A smiling Em reappeared, wearing a spotless white pinny. ‘Bad are they, dear?’

‘That’s a bloody daft question,’ muttered Molly through gritted teeth, shocking herself by her own turn of phrase.

Em tutted. ‘Wash thy mouth out with soap! Things always get worse before they get better.’

‘Sorry,’ said Molly meekly.

‘It’s OK, dear.’ She rubbed her hands. ‘Get on the bed and let’s be seeing how far on you are.’

Reluctantly Molly climbed on to the double bed. ‘You’d better have washed your hands,’ she said. ‘I’ve heard about women like you going from the dead to the living and mothers dying. It happened to my mam. Septicaemia.’

‘Little knowall, aren’t you?’ said Em, rolling up her sleeves.

‘Let me see your hands close up? Let me smell the soap,’ said Molly bravely, still suspicious despite the spotless apron.

‘You’re a right doubting little madam,’ said Em sniffily, holding out her hands.

Molly inspected them, her small nose almost resting on the woman’s fingers. ‘OK,’ she said, submitting herself to her inspection.

Em surfaced with a pleased expression on her gaunt face ‘Won’t be long now, dear.’

Molly smiled with relief but the next contraction soon wiped the smile from her face. There was something different about this one and she told Em so.

‘That’s what I like to hear,’ said the midwife briskly. ‘Now pushhh! Pushhh! Stop – take a breath. Pant!’

Molly did as she was told, pushing, panting, gasping, resting, and pushing again until with a supreme effort her baby was finally delivered.

‘She’s perfect,’ said Em, face flushed and eyes shining.

‘She?’ asked Molly doubtfully, lifting her head. ‘Frank wanted a boy.’

‘Well, she’s a beautifully formed girl. Straight limbs. Lovely head. Here, have a hold of her. Then cups of tea all round, I think, don’t you, Ada?’

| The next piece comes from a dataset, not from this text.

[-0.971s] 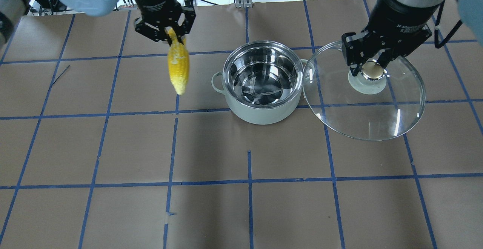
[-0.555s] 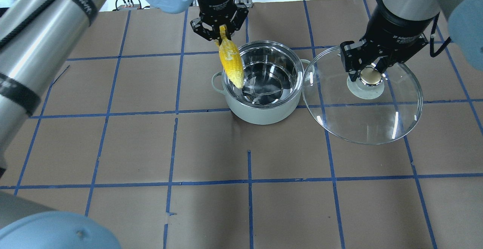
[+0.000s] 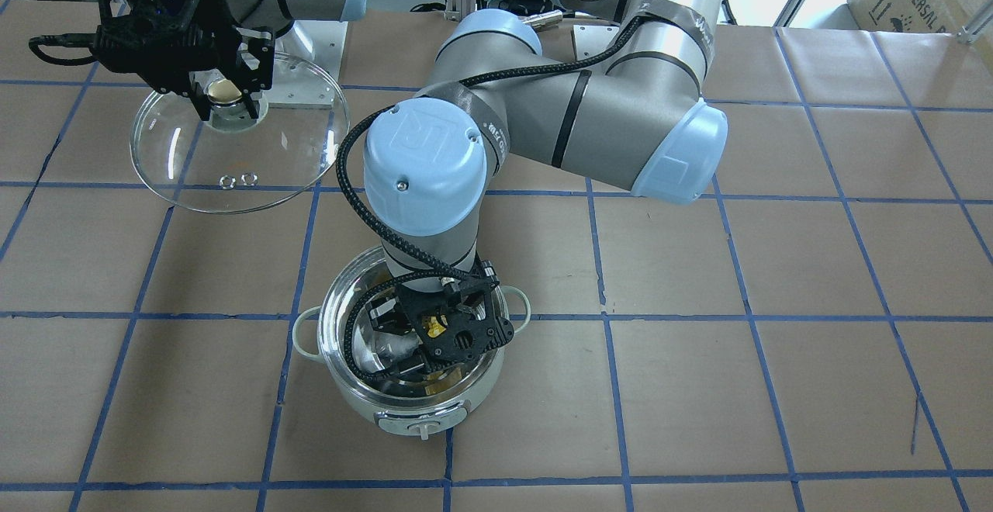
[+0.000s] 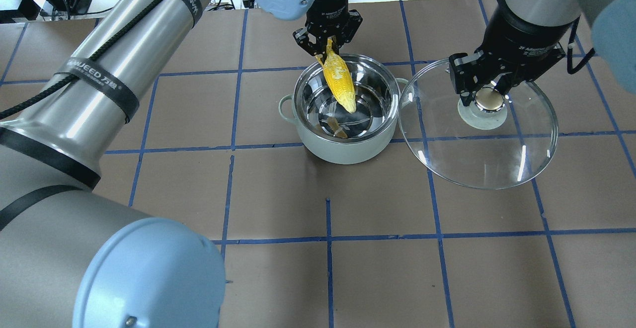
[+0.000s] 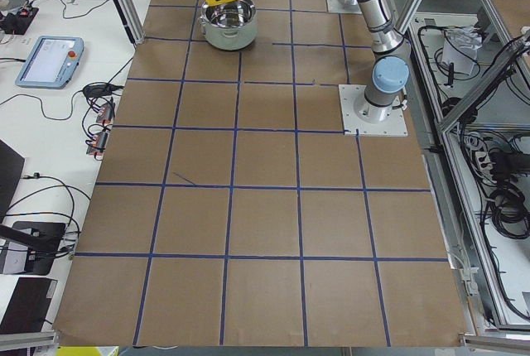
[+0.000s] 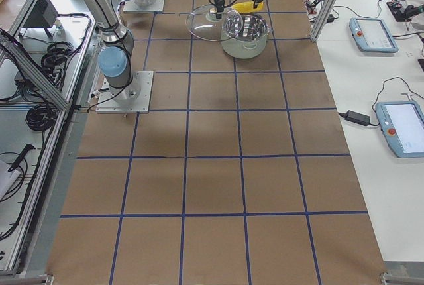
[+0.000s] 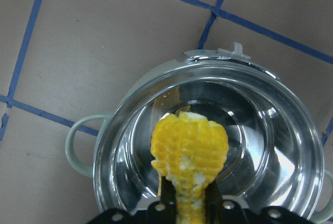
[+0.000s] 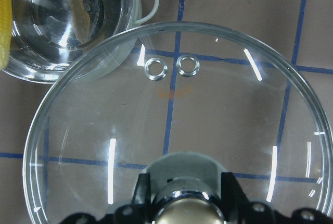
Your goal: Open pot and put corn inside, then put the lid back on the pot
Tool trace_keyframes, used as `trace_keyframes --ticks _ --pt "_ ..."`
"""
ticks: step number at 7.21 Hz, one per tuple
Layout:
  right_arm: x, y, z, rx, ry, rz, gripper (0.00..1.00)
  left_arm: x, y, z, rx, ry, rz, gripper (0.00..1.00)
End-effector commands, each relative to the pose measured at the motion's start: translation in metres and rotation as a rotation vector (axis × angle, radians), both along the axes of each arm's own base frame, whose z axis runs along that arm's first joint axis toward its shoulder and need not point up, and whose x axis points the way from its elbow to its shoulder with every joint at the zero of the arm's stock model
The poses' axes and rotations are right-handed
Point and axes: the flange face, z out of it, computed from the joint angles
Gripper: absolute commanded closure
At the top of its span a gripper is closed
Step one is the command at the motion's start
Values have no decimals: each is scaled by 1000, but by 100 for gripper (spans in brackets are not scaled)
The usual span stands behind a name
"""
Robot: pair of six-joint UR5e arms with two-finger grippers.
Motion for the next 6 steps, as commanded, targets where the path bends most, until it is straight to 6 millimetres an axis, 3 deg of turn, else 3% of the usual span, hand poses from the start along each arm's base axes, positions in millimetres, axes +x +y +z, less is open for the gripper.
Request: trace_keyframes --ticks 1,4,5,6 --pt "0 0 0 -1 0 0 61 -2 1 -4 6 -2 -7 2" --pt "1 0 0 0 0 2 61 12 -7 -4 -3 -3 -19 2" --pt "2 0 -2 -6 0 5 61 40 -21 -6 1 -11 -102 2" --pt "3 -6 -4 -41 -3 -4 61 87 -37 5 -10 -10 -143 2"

‘I’m on my way,’ said Molly’s neighbour happily.

Molly felt really proud of herself. She had achieved something that nobody else could have done for her. She began to weep from joy, sadness and relief all mixed up, not minding at all that she had a daughter. They had both survived, thank the Lord! But how she was going to keep them both was a different matter altogether.